:: Data ::

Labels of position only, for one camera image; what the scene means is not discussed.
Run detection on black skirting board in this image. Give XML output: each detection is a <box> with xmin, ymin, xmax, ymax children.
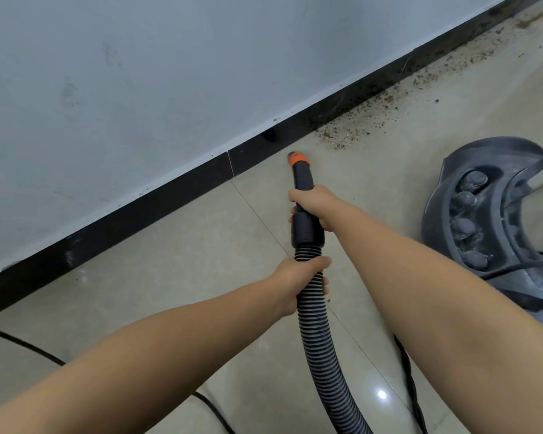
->
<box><xmin>0</xmin><ymin>0</ymin><xmax>543</xmax><ymax>321</ymax></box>

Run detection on grey vacuum cleaner orange knobs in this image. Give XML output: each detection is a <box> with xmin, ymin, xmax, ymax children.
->
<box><xmin>421</xmin><ymin>136</ymin><xmax>543</xmax><ymax>335</ymax></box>

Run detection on brown dirt debris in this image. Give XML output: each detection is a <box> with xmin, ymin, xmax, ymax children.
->
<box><xmin>314</xmin><ymin>0</ymin><xmax>543</xmax><ymax>152</ymax></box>

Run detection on black power cord with plug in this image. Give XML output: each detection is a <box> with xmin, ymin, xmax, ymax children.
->
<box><xmin>0</xmin><ymin>250</ymin><xmax>543</xmax><ymax>434</ymax></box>

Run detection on person's left forearm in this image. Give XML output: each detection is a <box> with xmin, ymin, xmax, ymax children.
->
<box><xmin>0</xmin><ymin>275</ymin><xmax>290</xmax><ymax>434</ymax></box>

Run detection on person's left hand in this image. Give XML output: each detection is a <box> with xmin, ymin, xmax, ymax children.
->
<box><xmin>269</xmin><ymin>255</ymin><xmax>334</xmax><ymax>318</ymax></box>

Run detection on black ribbed vacuum hose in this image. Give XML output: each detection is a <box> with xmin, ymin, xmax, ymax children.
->
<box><xmin>284</xmin><ymin>151</ymin><xmax>374</xmax><ymax>434</ymax></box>

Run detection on person's right hand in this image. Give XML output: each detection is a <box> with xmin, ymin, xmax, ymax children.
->
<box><xmin>287</xmin><ymin>184</ymin><xmax>352</xmax><ymax>234</ymax></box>

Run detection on person's right forearm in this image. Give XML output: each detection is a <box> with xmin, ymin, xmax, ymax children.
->
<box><xmin>332</xmin><ymin>207</ymin><xmax>543</xmax><ymax>434</ymax></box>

:::

Nothing but the pictures may be dropped; output the records above exactly.

Labels of position only, for one camera image; what the scene means is not discussed.
Run detection on black skirting board in this image. Give XML output: each detection is a <box> with xmin, ymin, xmax, ymax children.
->
<box><xmin>0</xmin><ymin>0</ymin><xmax>543</xmax><ymax>321</ymax></box>

Run detection on grey vacuum cleaner orange knobs in this image. Give XML output: each detection is a <box> with xmin, ymin, xmax, ymax children.
->
<box><xmin>421</xmin><ymin>136</ymin><xmax>543</xmax><ymax>335</ymax></box>

Run detection on brown dirt debris in this image. Give XML output: each detection is a <box> with xmin, ymin, xmax, ymax children.
->
<box><xmin>314</xmin><ymin>0</ymin><xmax>543</xmax><ymax>152</ymax></box>

Run detection on black power cord with plug in this image. Give XML output: each detection is a <box> with xmin, ymin, xmax, ymax children.
->
<box><xmin>0</xmin><ymin>250</ymin><xmax>543</xmax><ymax>434</ymax></box>

Run detection on person's left forearm in this image. Give XML output: each detection is a <box> with xmin, ymin, xmax, ymax children.
->
<box><xmin>0</xmin><ymin>275</ymin><xmax>290</xmax><ymax>434</ymax></box>

Run detection on person's left hand in this image. Give XML output: each detection is a <box> with xmin, ymin, xmax, ymax children.
->
<box><xmin>269</xmin><ymin>255</ymin><xmax>334</xmax><ymax>318</ymax></box>

Run detection on black ribbed vacuum hose in this image. Give XML output: each detection is a <box> with xmin, ymin, xmax, ymax children.
->
<box><xmin>284</xmin><ymin>151</ymin><xmax>374</xmax><ymax>434</ymax></box>

Run detection on person's right hand in this image. Give XML output: each detection is a <box> with xmin, ymin, xmax, ymax children.
->
<box><xmin>287</xmin><ymin>184</ymin><xmax>352</xmax><ymax>234</ymax></box>

Run detection on person's right forearm in this image. Give XML output: each detection is a <box> with xmin, ymin, xmax, ymax children.
->
<box><xmin>332</xmin><ymin>207</ymin><xmax>543</xmax><ymax>434</ymax></box>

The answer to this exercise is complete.